It was Thanksgiving in the United States last week. Since there hasn’t been much posted here recently about environmental and healthy living concerns here are some points made in 2010.

From Greenpeace:

  • The Obama Administration kept its promise to save whales at the International Whaling Commission (IWC) talks. As a result, the IWC was unable to lift the ban on commercial whaling;
  • Nestle, Burger King and HSBC all agreed to drop palm oil products from notorious forest destroyer Sinar Mas;
  • Greenpeace spent three months in the Gulf of Mexico uncovering the truth about the BP Deepwater Horizon oil spill;
  • Trader Joe’s agreed to “green-up their stores” by implementing sustainable seafood policies;
  • Target announced that all their stores will stop selling farmed salmon products;
  • The Vermont Senate voted to retire the old, leaky nuclear reactor, Vermont Yankee; and
  • Steller sea lions received some protection from overfishing in the western Aleutian Islands.

From Food & Water Watch:

  • Over the past two months, with your help we’ve delivered over 70,000 letters to the FDA asking them to halt their approval of GE salmon. We’ve also put pressure on members of Congress, and just last week we held press events across the country to stop GE salmon. Within 24 hours of our California event, Senator Barbara Boxer wrote a strong letter to the FDA asking them to halt their approval of this frankenfish, and a bill was introduced in the US Senate that would ban GE fish.
  • This year, with states and cities facing budget deficits, water corporations tried to privatize local water systems. With your help we defeated privatization in Trenton, NJ, Kansas City, MO, Temple, GA, Marion, IN, Citrus County, FL, and Slippery Rock and Hazelton, PA.
  • You helped deliver over 15,000 letters to the U.S. Ambassador in support of global water justice, and for the first time, the United Nations General Assembly passed a resolution recognizing the “Human Right to Water.”
  • You’ve been fighting all year to help break up the monopolies in the food system. Next month, we’ll deliver tens of thousands of postcards and petition signatures from every state to the Department of Justice in D.C., demanding that they take action to make our food system fair and healthy for farmers, farmworkers, and consumers.

These are by no means the only “victories” for the environment, and there’s still plenty of drastic action that must be taken. However, despite the business as usual approach, greenwashing and flat out denial of climate change in some quarters, a greening trend is definitely getting stronger. For example, PETA has ranked the most vegetarian- and green-friendly NFL stadiums. Today, Secretary of the Interior Ken Salazar announced that in the new five-year drilling plan, no new offshore drilling will be allowed off the Atlantic and Pacific coasts or in the Eastern Gulf of Mexico. The L.A. Auto Show earlier in November was very green, offering these new cars to the market.

Bicycles are becoming more popular transportation around the country, as infrastructure for them improves. Google Maps began offering biking routes in 150 American cities. Here’s a list of the most bike-friendly cities in the USA. And an international list of cities.

While Copenhagen didn’t yield very much to mitigate climate change, and the recent meeting in Mexico seems equally toothless, there’s a wonderful, citizen driven movement of climate art or earth art that can be seen from space. This is an absolute must-see!

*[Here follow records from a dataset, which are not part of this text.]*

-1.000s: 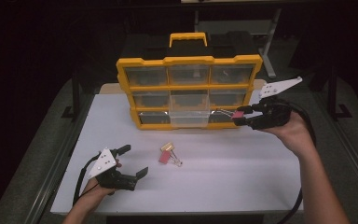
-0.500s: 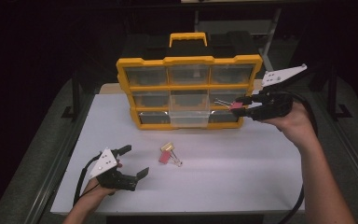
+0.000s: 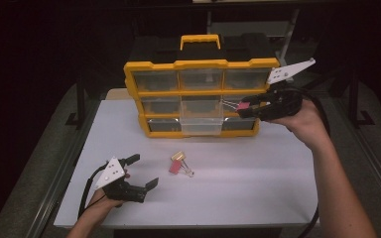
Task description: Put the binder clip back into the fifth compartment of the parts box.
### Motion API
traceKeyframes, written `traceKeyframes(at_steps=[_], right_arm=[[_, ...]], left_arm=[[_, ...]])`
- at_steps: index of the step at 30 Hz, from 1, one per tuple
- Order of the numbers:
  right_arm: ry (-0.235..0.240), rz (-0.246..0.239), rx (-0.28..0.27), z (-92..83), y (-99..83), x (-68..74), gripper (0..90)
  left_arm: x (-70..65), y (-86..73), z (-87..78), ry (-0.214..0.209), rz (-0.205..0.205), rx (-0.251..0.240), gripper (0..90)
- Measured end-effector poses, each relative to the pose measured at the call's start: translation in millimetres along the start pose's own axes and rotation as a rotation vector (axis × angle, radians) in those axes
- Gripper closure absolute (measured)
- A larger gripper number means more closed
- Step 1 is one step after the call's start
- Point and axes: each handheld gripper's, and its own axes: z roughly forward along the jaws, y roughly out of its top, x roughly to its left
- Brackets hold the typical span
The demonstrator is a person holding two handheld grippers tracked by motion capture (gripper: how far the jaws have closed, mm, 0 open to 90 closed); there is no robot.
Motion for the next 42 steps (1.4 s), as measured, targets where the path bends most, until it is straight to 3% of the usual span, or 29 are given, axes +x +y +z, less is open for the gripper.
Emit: traceKeyframes(at_steps=[3,12,23,30,42], right_arm=[[0.005,-0.01,0.006,5.0,5.5,0.4,48.9],[0.03,-0.032,0.025,26.4,22.7,1.2,48.9],[0.057,-0.05,0.062,52.1,37.0,0.4,48.8],[0.07,-0.067,0.101,71.2,42.9,-0.8,48.8],[0.078,-0.085,0.152,89.3,50.1,-3.9,48.8]], left_arm=[[-1.6,-0.6,0.1,-0.003,-0.017,0.001,0.0],[-0.9,-0.5,-0.1,-0.004,-0.009,-0.002,0.0],[-1.0,-0.8,1.3,-0.012,-0.027,-0.011,0.0],[0.1,-1.5,0.9,-0.013,-0.031,-0.012,0.0],[-0.3,-1.4,0.4,-0.009,-0.034,-0.009,0.0]])
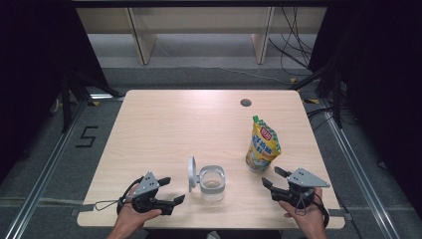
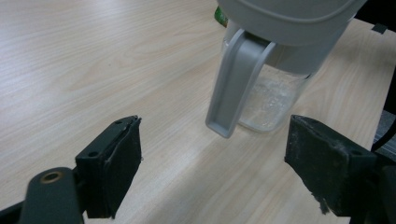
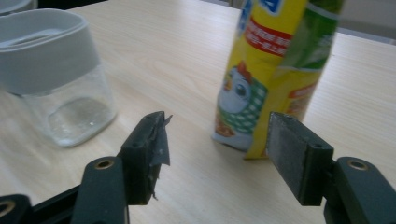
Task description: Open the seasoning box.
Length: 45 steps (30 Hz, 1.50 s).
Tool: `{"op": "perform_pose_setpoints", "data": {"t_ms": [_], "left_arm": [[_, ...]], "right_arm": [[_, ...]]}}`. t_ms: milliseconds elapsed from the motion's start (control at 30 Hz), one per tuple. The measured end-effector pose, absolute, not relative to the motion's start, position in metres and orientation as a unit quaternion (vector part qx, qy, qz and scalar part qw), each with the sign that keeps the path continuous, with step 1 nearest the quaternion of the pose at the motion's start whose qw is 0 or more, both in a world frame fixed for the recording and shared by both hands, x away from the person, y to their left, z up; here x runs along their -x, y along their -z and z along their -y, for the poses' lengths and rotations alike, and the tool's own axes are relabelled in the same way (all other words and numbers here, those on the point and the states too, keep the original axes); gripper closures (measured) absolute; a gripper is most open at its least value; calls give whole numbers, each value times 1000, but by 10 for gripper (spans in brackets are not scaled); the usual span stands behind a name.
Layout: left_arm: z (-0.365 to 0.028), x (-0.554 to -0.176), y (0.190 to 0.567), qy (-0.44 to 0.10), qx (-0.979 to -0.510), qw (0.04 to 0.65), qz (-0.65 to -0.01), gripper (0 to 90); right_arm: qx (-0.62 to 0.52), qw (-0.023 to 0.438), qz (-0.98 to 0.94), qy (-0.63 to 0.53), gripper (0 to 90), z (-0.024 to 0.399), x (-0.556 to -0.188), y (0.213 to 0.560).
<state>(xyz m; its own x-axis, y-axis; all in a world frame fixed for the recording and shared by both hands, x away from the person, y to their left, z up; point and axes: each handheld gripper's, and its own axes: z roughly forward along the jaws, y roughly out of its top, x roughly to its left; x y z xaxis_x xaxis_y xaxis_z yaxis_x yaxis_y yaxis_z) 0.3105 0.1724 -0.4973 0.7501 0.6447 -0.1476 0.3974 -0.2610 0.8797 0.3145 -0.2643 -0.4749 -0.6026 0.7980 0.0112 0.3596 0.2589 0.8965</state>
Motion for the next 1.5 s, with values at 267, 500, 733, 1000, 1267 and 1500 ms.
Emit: {"op": "perform_pose_setpoints", "data": {"t_ms": [267, 500, 733, 1000, 1267, 1500], "left_arm": [[-170, -310, 497, -113, -785, 509, -333, 160], [-170, -309, 496, -117, -789, 508, -326, 155], [-168, -308, 497, -112, -785, 510, -334, 155], [-169, -308, 497, -116, -787, 506, -333, 155], [-170, -309, 496, -121, -790, 502, -331, 155], [-171, -307, 497, -116, -783, 507, -341, 155]], "right_arm": [[-390, 241, -749, -479, 294, 270, -322, 478], [-416, 240, -737, -476, 158, 267, -328, 481], [-408, 243, -746, -468, 156, 262, -339, 487], [-423, 250, -730, -475, 156, 264, -348, 489], [-421, 258, -722, -485, 156, 261, -361, 493], [-419, 263, -721, -486, 158, 253, -371, 496]]}}
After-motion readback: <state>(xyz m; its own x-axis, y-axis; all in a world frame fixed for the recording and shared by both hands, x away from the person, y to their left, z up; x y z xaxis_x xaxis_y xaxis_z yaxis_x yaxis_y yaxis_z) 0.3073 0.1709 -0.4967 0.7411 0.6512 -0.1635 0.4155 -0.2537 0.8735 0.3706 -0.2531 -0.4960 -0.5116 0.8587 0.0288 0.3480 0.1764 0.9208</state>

It’s not all hunky-dory by any means. Let me end with a quote from Jurriaan Kamp:

The human race is a “collective problem-solving machine,” writes the British biologist Matt Ridley in his recent book The Rational Optimist. Nobody knows now how and by whom we are going to be saved from the impending explosive growth of Chinese CO2-spewing, coal-fired energy plants. But if history is any guide the inventors with radical innovative solutions are already living somewhere on the planet. Not decades but years from now a coal-fired energy plant will be a hopelessly old-fashioned solution, much like the computer that some 40 years ago occupied the entire basement of an office building. This is an almost inevitable outcome as more and more people trade and do business together, a process that continuously feeds new ideas and new solutions. Make way for optimism!